C'est un plateau venteux entre plaine et collines, une moisissure, la moisissure du temps, l'usure de la patine des temps anciens. La dame de ces lieux avait tout maintenu en l'état. Le temps ne bougeait pas, n'avançait pas, seule l'horloge bougeait un peu, seconde après seconde. Une table en bois blond, cirée, ou vernissée depuis des années, recouverte d'une nappe en toile cirée  jaune délavé un peu abîmée. Quelques chaises, disparates, anciennes, vieilles, rafistolées, bricolées, glanées auprès des amis, des enfants, des parents et voisins. Des strates de modes, de rustique, de très ancien et de démodé, des meubles de briques et de brocantes, dégottés dans des vide-greniers de la région, construits à la vite pour servir un besoin urgent de repose-plat, de table d'appoint de fortune, de bibliothèque improvisée. Un vieux poêle, un buffet à la porte démolie, des rideaux de cretonne pour cacher sous l'évier les produits à laver la vaisselle, le sol, la serpillère. Un balai, une pelle, une balayette, une tapette à tapis derrière la porte d'entrée, prêts à l'emploi, à côté du chausse-pied, des sabots de jardin en plastique vert foncé, et des grands parapluies de grand-père, un noir et un vert, sans âge. Une cuisine toute simple, à l'ancienne, sans chichis, mais une hygiène parfaite, malgré l'humidité omniprésente et cette odeur de moisi qui n'a jamais voulu quitter cette entrée du logis de la propriétaire, même après la peinture des murs et les tentatives d'assécher le sol non protégé par un vide sanitaire.  

Le sol est froid.  

Posées à même la terre, les vieilles tommettes n'ont même pas de charme, tant elles sont abimés, ébréchées, peintes et repeintes, année après année.  

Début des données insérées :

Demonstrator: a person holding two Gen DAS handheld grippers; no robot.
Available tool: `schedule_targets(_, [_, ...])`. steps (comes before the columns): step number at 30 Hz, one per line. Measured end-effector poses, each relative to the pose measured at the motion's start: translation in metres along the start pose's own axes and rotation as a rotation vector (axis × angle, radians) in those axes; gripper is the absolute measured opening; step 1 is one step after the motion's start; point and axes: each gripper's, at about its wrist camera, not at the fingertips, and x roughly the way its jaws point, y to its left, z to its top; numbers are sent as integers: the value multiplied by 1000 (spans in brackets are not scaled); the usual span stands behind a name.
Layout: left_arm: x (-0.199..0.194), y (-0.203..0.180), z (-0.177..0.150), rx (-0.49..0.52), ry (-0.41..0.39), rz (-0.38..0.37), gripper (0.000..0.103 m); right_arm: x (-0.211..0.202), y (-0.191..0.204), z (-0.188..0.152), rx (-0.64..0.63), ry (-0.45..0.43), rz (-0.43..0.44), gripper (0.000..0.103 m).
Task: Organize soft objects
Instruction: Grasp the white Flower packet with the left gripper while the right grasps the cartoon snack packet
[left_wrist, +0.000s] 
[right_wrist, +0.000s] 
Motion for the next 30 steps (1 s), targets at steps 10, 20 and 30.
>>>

L'humidité imprègne tout. Le froid gagne à la fin de l'automne. L'humidité. Constante. Présente. L'humidité qui transperce les os, les doigts et les pieds, au milieu de ces champs de gâtine, de ces mares, de ces jardins bourbeux et caillouteux. 

L'humidité.  

L'humilité aussi, de la demeure, de ses habitants, de ses pensionnaires, de ces stagiaires de musique, de poterie ou d'écriture.

L'humilité est la qualité première de la propriétaire et de son compagnon, Jacques. 

Jacques ou Pierre ? Alors, décide-toi. Va pour Jacques, alors. Mais que feras-tu de Pierre, alors ? Tu étais poussière, moisissure et te voilà de pierre en Pierre, en Paul, en Jacques. Tu fais le Jacques ? Tu ne reste pas de pierre. De Pierre, il ne resterait que poussière ?

Attends un peu avant de tout fermer, de tout clôturer, de tout baliser. 

Il est temps de faire une pause, de se lever, se faire un thé, un café, se verser un verre d'eau. Ou une bière ?   

Toi, tu fais, comme tu veux. Moi, je reste à l'eau. Plate. Sans glaçons.